- _WHAT IS REQUIRED_
Every line of the material must be given again verbatim. Skip the images.

- _THE DATA_

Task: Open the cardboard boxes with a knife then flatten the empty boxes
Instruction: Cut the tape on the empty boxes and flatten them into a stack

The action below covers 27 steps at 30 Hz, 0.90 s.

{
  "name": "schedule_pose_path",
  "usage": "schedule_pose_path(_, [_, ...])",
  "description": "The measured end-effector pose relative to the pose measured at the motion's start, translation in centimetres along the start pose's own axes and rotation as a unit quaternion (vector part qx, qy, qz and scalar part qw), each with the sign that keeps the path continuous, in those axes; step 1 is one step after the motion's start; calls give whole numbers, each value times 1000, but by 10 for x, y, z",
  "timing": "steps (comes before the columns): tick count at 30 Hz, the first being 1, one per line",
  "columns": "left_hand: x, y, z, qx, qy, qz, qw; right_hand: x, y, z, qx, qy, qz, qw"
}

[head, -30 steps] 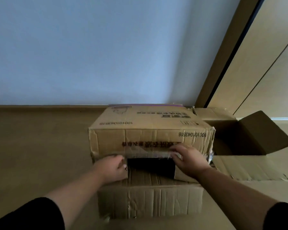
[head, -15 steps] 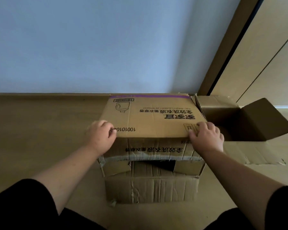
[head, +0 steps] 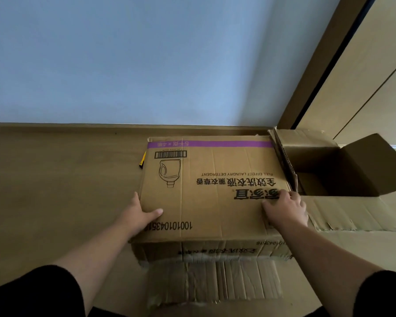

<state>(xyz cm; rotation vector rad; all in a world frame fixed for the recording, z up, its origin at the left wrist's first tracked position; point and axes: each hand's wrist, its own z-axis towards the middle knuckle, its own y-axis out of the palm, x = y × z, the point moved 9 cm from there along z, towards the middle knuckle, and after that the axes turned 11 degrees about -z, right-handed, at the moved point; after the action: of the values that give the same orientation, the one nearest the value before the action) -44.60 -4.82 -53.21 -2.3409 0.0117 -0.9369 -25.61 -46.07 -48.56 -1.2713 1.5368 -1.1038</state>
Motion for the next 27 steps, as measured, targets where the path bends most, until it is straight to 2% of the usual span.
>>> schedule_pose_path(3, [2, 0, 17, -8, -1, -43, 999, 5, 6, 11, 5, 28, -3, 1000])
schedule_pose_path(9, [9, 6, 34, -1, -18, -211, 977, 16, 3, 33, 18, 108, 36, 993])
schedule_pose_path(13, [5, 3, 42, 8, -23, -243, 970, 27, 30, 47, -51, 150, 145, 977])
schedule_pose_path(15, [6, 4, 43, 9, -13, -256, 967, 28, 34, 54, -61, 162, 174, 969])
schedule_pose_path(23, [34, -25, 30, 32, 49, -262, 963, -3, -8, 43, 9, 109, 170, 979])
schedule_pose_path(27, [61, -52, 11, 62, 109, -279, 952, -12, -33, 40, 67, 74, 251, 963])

- _SOLUTION BELOW_
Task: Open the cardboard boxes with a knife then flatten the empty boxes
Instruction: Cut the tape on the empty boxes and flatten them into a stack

The action below covers 27 steps at 30 Hz, 0.90 s.

{
  "name": "schedule_pose_path",
  "usage": "schedule_pose_path(_, [_, ...])",
  "description": "The measured end-effector pose relative to the pose measured at the motion's start, translation in centimetres along the start pose's own axes and rotation as a unit quaternion (vector part qx, qy, qz and scalar part qw), each with the sign that keeps the path continuous, in those axes; step 1 is one step after the motion's start; calls give whole numbers, each value times 1000, but by 10 for x, y, z",
  "timing": "steps (comes before the columns): tick count at 30 Hz, the first being 1, one per line",
  "columns": "left_hand: x, y, z, qx, qy, qz, qw; right_hand: x, y, z, qx, qy, qz, qw"
}

[head, -30 steps] 
[head, -15 steps] 
[head, +0 steps] 

<state>(xyz cm; rotation vector rad; all in a world frame fixed for the recording, z up, its origin at the left wrist's first tracked position; point and axes: each hand's wrist, its own z-axis towards the middle knuckle, its own y-axis out of the palm, x = y × z, the point moved 9 cm from there along z, towards the middle knuckle, and after that the axes turned 11 degrees about -z, right-handed, at the moved point; after the action: of the values that give the same orientation, the one nearest the value before the action) -44.60 -4.82 -53.21 -2.3409 0.0117 -0.9369 -25.61 -46.07 -48.56 -1.2713 1.5368 -1.1038</state>
Motion for the next 27 steps, as measured, targets where the path bends most, until it is straight to 2% of the usual span.
>>> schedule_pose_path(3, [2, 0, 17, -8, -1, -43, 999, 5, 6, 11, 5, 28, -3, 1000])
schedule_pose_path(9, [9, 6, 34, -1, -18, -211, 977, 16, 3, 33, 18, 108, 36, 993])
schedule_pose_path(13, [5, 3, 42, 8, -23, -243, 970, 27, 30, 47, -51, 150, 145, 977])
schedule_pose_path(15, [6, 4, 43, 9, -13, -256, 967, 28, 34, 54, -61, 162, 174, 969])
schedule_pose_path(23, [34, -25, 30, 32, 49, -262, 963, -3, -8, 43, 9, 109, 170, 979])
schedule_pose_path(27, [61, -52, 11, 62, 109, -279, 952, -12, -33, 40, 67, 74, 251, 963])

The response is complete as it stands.